Intel Corp. has expanded its ISV support program as it continues efforts to distance itself from the fierce competition coming from rival chipmaker AMD.

The Intel Software Partner Program (ISPP) replaces the Early Access Program for software developers, which was centered around technical information on the company’s chipsets and microprocessors.

The ISPP adds to those offerings online marketing information and sales advice, particularly tailored for segments where Intel believes ISVs can twig software to its technologies. The initial ones are PC manageability, collaboration and gaming applications. Digital media creation will be added next month.

“In a competitive environment it’s a way to stay on the cutting edge,” said Elliot Garbus, general manager of Intel’s developer relations division. Some 2,300 developers signed up under the EAP and will be transferred to the new program, which Intel hopes to grow to 5,000. There are an estimated 80 Canadian EAP members.

In addition to the online information, “coming soon” is an electronic marketplace to help ISVs market and sell their applications, he said.

“Before we had a program that was strictly oriented towards our technology,” Garbus said. “Now we’re providing business context and the capability to help take (ISV) product to market.”

He acknowledged the goal is to get developers to build software around Intel’s platform and features, such as the recently-introduced VPro, a set of capabilities that allows administrators to remotely control out-of-band desktops running certain Intel CPUs.

“I think it’s a good move,” said Jason Frick, president of Frick Software, an Ottawa mobile applications ISV and a member of the Early Access Program.

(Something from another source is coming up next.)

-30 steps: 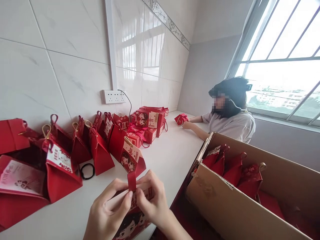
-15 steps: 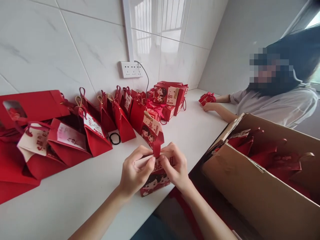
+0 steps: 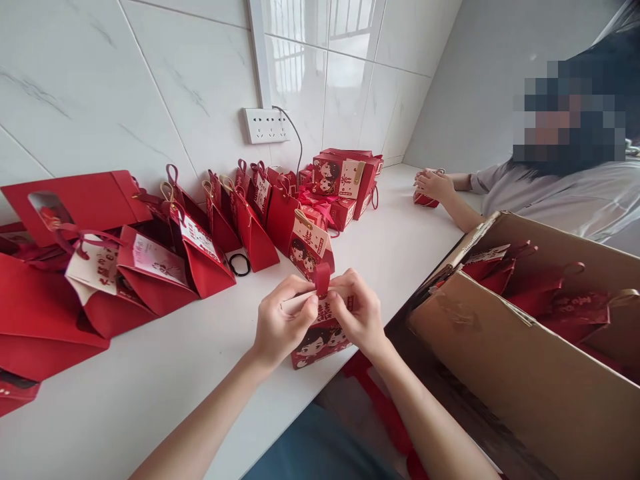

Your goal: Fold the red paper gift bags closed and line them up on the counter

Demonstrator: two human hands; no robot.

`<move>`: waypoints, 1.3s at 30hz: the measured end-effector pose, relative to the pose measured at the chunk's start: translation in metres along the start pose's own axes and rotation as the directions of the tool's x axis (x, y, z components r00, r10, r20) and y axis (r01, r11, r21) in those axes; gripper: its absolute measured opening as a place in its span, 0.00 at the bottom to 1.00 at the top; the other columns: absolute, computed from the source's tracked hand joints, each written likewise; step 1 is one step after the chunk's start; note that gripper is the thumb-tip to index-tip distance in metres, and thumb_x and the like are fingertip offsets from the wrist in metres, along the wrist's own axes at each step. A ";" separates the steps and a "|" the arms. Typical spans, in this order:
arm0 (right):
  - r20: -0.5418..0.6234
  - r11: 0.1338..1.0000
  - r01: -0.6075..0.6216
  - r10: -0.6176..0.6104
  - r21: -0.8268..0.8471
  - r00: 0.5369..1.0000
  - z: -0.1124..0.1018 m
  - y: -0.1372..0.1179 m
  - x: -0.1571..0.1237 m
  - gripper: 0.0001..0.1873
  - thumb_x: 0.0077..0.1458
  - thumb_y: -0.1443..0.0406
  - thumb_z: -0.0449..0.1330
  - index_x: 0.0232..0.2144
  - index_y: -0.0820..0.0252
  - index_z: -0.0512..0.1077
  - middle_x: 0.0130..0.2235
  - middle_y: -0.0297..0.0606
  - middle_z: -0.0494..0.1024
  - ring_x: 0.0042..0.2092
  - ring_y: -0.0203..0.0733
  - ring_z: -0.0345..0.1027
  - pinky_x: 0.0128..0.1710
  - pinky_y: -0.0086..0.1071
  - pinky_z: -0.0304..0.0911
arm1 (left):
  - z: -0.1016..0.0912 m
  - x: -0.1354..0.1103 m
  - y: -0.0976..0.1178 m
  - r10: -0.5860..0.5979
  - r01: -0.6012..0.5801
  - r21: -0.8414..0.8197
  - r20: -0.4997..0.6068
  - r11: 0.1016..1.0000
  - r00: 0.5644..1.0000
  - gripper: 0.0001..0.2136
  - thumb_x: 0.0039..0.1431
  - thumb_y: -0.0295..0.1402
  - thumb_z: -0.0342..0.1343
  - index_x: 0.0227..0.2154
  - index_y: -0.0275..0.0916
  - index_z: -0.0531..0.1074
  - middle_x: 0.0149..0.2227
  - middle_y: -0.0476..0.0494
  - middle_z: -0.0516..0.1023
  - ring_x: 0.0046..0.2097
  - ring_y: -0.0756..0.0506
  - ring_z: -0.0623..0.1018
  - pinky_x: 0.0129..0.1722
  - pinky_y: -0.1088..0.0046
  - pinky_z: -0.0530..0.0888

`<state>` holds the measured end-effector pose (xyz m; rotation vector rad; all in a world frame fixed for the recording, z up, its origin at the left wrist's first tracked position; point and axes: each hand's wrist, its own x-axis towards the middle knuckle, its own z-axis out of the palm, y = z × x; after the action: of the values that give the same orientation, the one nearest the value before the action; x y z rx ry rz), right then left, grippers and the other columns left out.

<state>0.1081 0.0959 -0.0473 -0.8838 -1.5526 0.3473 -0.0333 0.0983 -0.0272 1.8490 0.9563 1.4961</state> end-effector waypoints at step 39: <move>0.342 0.913 -0.328 0.236 0.241 0.910 -0.037 0.033 -0.048 0.26 0.60 0.55 0.56 0.58 0.53 0.59 0.59 0.45 0.67 0.60 0.48 0.62 0.60 0.48 0.58 | -0.038 -0.061 -0.026 -0.382 0.384 0.067 0.351 0.921 0.855 0.30 0.52 0.37 0.60 0.57 0.40 0.56 0.58 0.33 0.68 0.59 0.36 0.69 0.58 0.54 0.67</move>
<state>0.1514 0.0737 -0.0962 -0.8483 -1.5965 0.9438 -0.0821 0.0637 -0.0749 1.7177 1.0580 0.8825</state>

“They’re offering a lot of the same thing, (but) packaging it a lot nicer.

However, he’s skeptical of the value of the Channel Marketplace. “Any exposure is good exposure,” he said, but he noted many software companies, including Microsoft, offer similar ways for VARs to promote their applications. “It depends how Intel markets it,” he said.

The ISPP is a way of combating AMD, which as been eating into Intel’s market share for the past 12 months. Recruiting ISPP members is high enough on Intel’s priorities that it has dedicated staff to convince ISVs to join.

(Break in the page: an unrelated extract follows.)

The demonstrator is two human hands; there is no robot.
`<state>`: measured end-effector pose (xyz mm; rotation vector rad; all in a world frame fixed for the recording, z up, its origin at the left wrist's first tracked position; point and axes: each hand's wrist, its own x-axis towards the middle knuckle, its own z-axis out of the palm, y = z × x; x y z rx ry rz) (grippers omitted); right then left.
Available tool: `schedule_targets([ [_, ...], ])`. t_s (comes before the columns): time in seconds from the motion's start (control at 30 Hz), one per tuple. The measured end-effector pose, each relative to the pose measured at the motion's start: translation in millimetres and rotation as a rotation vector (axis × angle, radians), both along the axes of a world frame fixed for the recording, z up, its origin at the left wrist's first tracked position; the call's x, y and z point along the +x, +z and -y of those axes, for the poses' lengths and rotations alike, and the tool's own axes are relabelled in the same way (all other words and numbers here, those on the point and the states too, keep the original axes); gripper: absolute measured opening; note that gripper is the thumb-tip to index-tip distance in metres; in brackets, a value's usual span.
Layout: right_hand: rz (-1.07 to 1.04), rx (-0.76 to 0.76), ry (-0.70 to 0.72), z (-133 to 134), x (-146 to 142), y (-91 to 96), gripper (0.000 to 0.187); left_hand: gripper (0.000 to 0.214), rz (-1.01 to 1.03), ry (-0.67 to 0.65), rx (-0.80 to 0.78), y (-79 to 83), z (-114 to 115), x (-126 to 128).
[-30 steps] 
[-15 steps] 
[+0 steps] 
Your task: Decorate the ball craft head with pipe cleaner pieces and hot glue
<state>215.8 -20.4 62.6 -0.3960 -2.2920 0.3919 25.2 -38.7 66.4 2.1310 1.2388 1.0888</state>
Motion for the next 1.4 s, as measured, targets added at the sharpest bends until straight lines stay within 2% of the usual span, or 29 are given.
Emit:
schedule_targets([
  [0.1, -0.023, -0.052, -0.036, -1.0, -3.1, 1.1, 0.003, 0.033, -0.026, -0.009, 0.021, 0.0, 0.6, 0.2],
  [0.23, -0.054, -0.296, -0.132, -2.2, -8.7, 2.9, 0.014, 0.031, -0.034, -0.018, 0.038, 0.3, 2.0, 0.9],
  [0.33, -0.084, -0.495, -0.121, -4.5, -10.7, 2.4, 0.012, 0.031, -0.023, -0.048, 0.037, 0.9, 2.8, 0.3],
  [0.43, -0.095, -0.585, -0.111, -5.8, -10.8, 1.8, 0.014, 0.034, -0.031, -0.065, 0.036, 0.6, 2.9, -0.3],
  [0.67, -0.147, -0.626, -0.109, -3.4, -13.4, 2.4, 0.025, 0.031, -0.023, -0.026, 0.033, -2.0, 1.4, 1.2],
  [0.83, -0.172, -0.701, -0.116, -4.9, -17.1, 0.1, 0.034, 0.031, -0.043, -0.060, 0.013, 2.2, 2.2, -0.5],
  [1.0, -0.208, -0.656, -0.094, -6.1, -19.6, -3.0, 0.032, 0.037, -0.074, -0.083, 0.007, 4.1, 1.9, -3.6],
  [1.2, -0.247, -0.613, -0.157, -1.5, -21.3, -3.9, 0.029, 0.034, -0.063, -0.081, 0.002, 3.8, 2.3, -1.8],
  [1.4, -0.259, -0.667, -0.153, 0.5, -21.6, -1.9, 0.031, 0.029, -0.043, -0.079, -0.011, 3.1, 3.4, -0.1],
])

While AMD has its own software developer program the company acknowledges it has a different strategy. “Intel builds platforms, we don’t,” said Margaret Lewis, AMD‘s director for corporate solutions. So it focuses on making sure its CPUs are compatible with the applications of some 80 software companies such as Microsoft, SAP, Oracle, Novell and Sun Microsystems. Most of these companies have their own ISV programs, she said, which is how AMD reaches them.

So this week, she said, AMD is presenting at OracleWorld in San Francisco. Last week it presented at a big IBM conference in the U.S.

There is no charge for joining the Intel’s Software Partner Program. However, it is targeted at software companies rather than individual developers. The company says they should join Intel’s Software Network, which is aimed at developers (and actually provides the technical content of the ISPP).

The ISPP has three segments, Garbus said: A planning component gives ISVs information about Intel’s core technologies so they can create strategies to take advantage of the chipmaker’s capabilities; a development component which has detailed engineering information; and the marketing component, which has professionally-created Intel-branded collateral and market research that ISVs can use when selling their applications.

Online tools will include business acumen training, roadmaps of Intel technologies, application engineering services, developer resource kits and participation in channel events.

Members get to use a logo indentifying themselves an an Intel Software Partner. The online marketplace has already been piloted in Taiwan, Thailand, Russia and Ukraine.